● **Exercise description**: Print each entry precisely; exclude the pictures.

Stored items from a collection
★ ★ ★ ★
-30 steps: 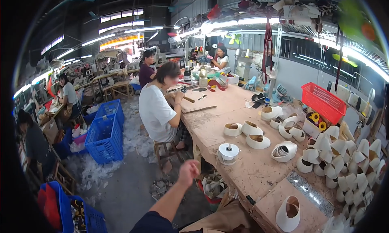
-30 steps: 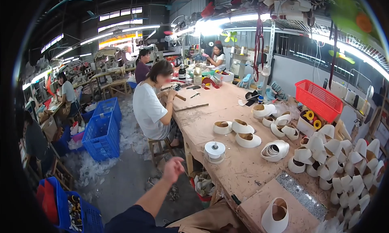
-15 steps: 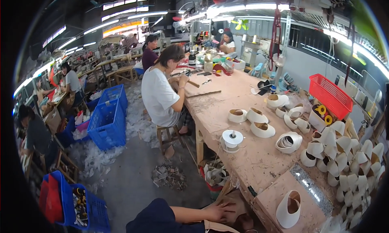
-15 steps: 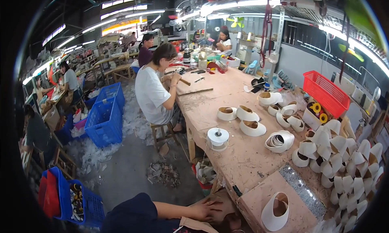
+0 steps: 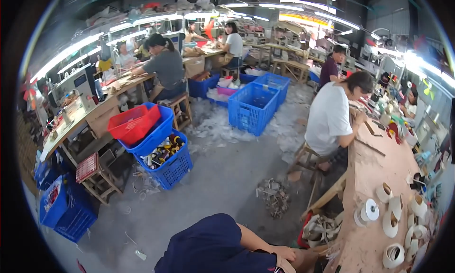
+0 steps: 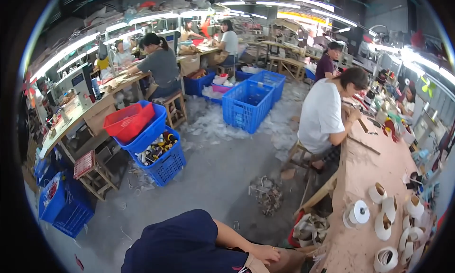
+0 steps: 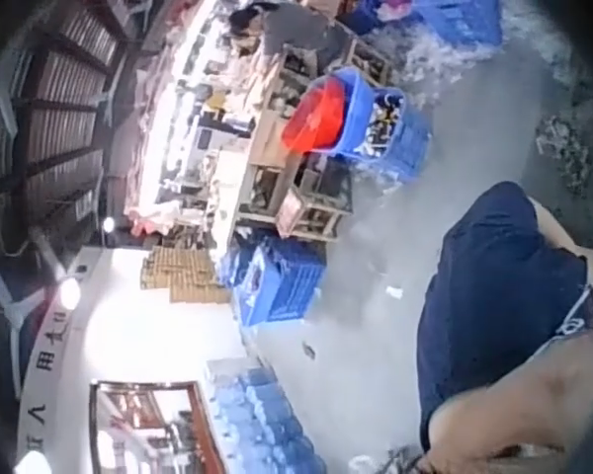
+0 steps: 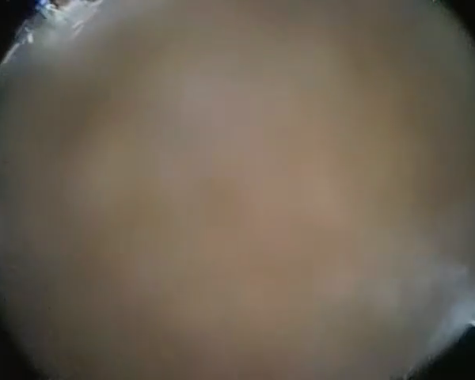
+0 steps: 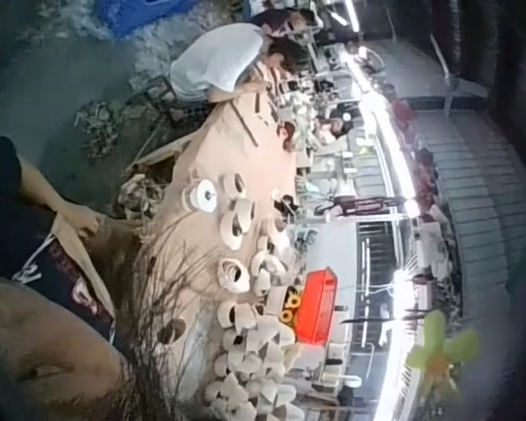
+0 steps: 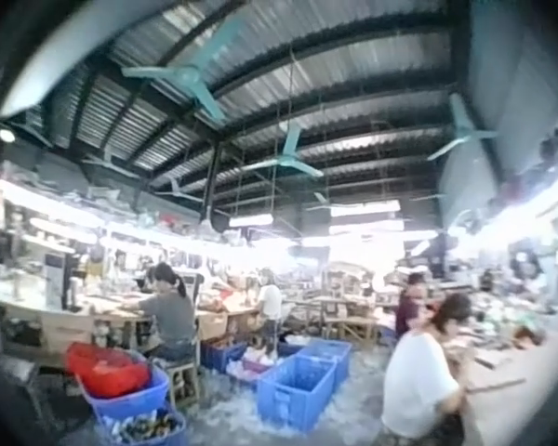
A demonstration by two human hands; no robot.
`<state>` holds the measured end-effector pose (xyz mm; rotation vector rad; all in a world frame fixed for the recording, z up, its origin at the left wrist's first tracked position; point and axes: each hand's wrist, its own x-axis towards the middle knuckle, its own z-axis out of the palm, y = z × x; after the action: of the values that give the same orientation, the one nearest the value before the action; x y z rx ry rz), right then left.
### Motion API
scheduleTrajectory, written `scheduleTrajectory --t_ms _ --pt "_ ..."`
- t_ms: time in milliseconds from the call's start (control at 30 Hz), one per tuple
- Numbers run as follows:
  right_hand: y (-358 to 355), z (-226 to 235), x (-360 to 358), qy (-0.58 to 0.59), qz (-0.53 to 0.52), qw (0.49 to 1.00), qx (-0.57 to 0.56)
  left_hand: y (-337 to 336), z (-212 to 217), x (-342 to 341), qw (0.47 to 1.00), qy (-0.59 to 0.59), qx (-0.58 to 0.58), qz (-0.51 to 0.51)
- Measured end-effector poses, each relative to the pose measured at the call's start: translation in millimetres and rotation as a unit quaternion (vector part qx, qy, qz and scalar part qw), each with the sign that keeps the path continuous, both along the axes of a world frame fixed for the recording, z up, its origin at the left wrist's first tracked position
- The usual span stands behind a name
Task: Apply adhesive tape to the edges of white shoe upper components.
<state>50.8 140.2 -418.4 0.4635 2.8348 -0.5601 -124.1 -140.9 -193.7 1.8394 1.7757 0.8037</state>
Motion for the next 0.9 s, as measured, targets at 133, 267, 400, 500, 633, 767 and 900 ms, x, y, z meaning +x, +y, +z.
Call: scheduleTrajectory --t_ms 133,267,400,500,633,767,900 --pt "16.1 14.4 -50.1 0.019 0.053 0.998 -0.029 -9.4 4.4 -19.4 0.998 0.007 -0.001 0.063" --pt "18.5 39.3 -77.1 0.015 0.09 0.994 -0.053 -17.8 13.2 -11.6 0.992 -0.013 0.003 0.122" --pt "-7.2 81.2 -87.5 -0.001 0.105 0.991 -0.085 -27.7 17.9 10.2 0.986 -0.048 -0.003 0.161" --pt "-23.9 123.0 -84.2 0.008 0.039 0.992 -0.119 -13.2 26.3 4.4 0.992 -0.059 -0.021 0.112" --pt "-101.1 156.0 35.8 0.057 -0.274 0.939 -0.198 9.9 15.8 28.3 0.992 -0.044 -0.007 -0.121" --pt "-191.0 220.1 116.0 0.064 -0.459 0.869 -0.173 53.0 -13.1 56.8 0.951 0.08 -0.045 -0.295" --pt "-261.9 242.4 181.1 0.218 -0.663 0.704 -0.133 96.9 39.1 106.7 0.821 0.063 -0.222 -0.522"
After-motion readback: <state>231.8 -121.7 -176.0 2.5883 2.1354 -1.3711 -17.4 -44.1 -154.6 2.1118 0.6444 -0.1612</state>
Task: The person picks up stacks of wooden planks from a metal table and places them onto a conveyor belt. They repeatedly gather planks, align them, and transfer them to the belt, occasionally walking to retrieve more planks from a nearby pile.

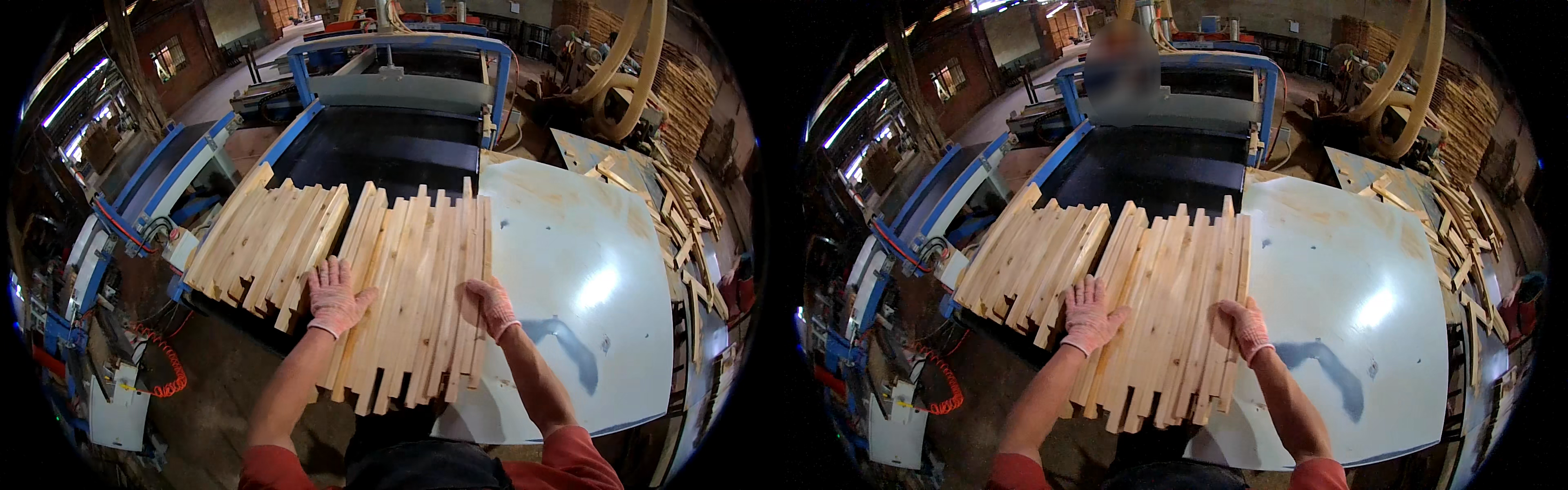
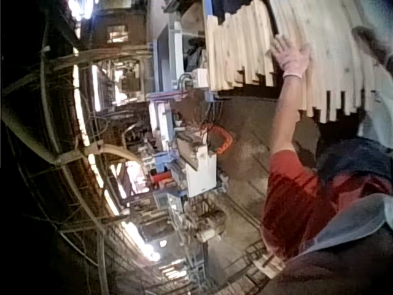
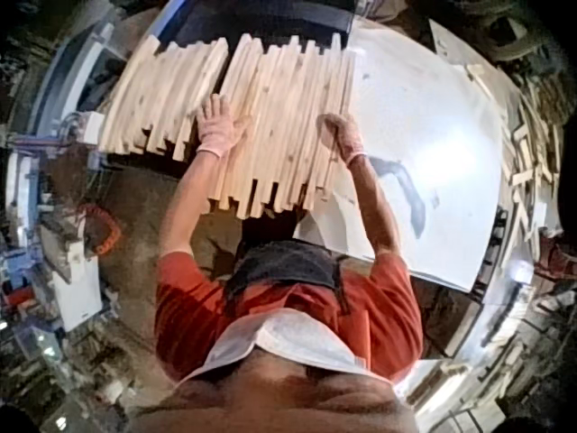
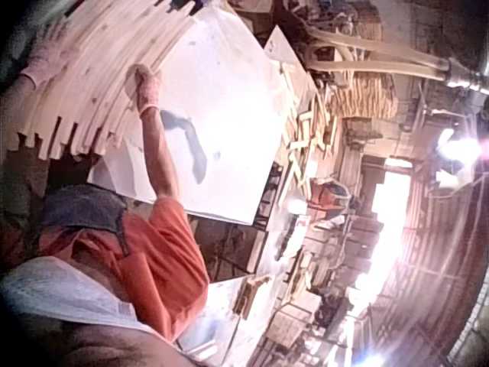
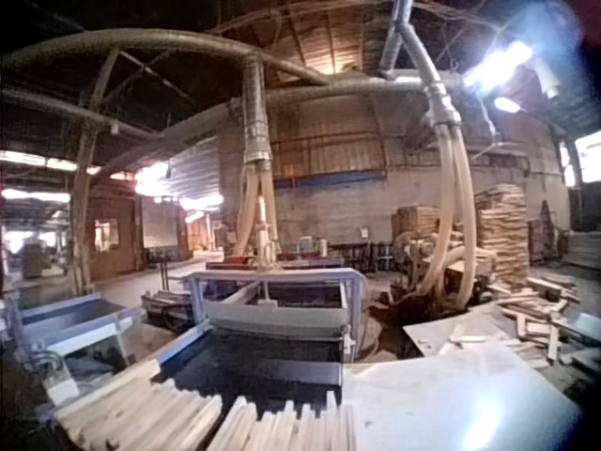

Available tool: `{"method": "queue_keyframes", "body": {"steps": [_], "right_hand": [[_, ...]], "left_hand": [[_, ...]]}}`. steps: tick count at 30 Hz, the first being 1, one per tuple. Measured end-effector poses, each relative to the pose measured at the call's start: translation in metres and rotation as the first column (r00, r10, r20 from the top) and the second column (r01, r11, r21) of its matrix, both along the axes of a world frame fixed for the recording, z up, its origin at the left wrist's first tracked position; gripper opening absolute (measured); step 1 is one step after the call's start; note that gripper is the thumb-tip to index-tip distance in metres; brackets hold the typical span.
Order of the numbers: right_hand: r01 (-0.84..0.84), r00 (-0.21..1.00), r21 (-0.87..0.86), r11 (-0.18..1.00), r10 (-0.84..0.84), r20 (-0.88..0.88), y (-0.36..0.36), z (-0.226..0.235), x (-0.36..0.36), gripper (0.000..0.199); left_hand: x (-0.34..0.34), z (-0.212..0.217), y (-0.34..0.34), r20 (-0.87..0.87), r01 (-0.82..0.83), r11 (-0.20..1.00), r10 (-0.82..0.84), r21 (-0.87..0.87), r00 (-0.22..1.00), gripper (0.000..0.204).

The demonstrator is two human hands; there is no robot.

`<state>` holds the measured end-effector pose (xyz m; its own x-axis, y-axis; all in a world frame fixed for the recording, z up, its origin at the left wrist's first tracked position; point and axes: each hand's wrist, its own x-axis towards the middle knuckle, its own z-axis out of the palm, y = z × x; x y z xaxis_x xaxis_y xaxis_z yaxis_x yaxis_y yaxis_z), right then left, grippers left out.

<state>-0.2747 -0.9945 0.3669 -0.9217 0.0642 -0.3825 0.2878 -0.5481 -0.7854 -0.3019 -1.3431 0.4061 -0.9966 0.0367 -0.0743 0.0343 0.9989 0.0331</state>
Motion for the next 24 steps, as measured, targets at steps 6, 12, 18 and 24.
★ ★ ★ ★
● **Answer to this exercise**:
-30 steps: 
-30 steps: 
-15 steps: 
-15 steps: 
+0 steps: 
+0 steps: 
+0 steps: 
+0 steps: 
+0 steps: 
+0 steps: 
A demonstration by two human hands; no robot.
`<state>` holds the measured end-effector pose (xyz mm; rotation vector rad; all in a world frame fixed for the recording, z up, its origin at the left wrist's first tracked position; point and axes: each hand's wrist, its own x-axis towards the middle knuckle, its own z-axis out of the palm, y = z × x; after the action: of the values that give the same orientation, the one nearest the value before the action; x y z rx ry rz), right then left.
### Motion API
scheduleTrajectory, written `scheduleTrajectory --t_ms _ --pt "_ ..."`
- t_ms: time in milliseconds from the call's start (control at 30 Hz), one per tuple
- Numbers run as follows:
  right_hand: y (-358 to 355), z (-226 to 235), x (-360 to 358), qy (-0.58 to 0.59), qz (-0.53 to 0.52), qw (0.49 to 1.00), qx (-0.57 to 0.56)
  left_hand: y (-337 to 336), z (-212 to 217), x (-342 to 341), qw (0.47 to 1.00), qy (-0.59 to 0.59), qx (-0.58 to 0.58), qz (-0.51 to 0.51)
- Measured end-effector poses, each relative to the pose measured at the call's start: translation in millimetres and rotation as a unit quaternion (vector part qx, qy, qz and scalar part qw), each with the sign that keeps the path continuous, both along the axes of a world frame fixed for the recording, z up, its origin at the left wrist's first tracked position
- The usual span stands behind a name
Task: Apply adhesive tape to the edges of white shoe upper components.
<state>50.8 140.2 -418.4 0.4635 2.8348 -0.5601 -124.1 -140.9 -193.7 1.8394 1.7757 0.8037</state>
Motion for the next 0.9 s, as measured, targets at 133, 267, 400, 500, 633, 767 and 900 ms, x, y, z meaning +x, +y, +z.
Call: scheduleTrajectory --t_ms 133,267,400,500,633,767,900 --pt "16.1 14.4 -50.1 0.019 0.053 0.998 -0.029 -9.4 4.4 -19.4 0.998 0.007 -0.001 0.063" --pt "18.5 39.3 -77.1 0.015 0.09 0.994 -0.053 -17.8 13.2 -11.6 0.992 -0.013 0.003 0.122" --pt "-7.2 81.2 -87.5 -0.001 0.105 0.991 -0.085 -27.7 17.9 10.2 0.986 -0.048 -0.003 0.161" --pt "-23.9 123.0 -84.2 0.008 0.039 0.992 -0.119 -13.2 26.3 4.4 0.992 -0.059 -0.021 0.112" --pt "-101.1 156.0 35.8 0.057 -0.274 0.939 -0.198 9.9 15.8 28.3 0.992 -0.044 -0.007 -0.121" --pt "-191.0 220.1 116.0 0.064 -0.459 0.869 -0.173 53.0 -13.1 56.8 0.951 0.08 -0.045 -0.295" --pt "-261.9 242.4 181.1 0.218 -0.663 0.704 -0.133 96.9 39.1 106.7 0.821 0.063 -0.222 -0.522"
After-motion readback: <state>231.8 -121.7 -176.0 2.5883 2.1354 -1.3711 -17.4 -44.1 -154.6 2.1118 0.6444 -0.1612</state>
Task: The person picks up stacks of wooden planks from a metal table and places them onto a conveyor belt. They repeatedly gather planks, align them, and transfer them to the belt, occasionally walking to retrieve more planks from a nearby pile.


Available tool: `{"method": "queue_keyframes", "body": {"steps": [_], "right_hand": [[_, ...]], "left_hand": [[_, ...]]}}`. steps: tick count at 30 Hz, the first being 1, one per tuple. Measured end-effector poses, each relative to the pose measured at the call's start: translation in metres and rotation as the first column (r00, r10, r20 from the top) and the second column (r01, r11, r21) of its matrix, both along the axes of a world frame fixed for the recording, z up, its origin at the left wrist's first tracked position; gripper opening absolute (measured); step 1 is one step after the call's start; note that gripper is the thumb-tip to index-tip distance in metres; brackets hold the typical span.
Order of the numbers: right_hand: r01 (-0.84..0.84), r00 (-0.21..1.00), r21 (-0.87..0.86), r11 (-0.18..1.00), r10 (-0.84..0.84), r20 (-0.88..0.88), y (-0.36..0.36), z (-0.226..0.235), x (-0.36..0.36), gripper (0.000..0.199); left_hand: x (-0.34..0.34), z (-0.212..0.217), y (-0.34..0.34), r20 (-0.87..0.87), r01 (-0.82..0.83), r11 (-0.20..1.00), r10 (-0.82..0.84), r21 (-0.87..0.87), r00 (-0.22..1.00), gripper (0.000..0.204).

The demonstrator is two human hands; there is no robot.

`<state>` holds the measured end-effector pose (xyz m; its own x-axis, y-axis; all in a world frame fixed for the recording, z up, its origin at the left wrist's first tracked position; point and axes: each hand's wrist, its own x-axis towards the middle knuckle, its own z-axis out of the palm, y = z × x; x y z xaxis_x xaxis_y xaxis_z yaxis_x yaxis_y yaxis_z), right then left, grippers left out.

<state>-0.2747 -0.9945 0.3669 -0.9217 0.0642 -0.3825 0.2878 -0.5481 -0.7854 -0.3019 -1.3431 0.4061 -0.9966 0.0367 -0.0743 0.0343 0.9989 0.0331</state>
Motion for the next 24 steps, as measured, targets at steps 6, 12, 18 and 24.

The answer requires nothing more.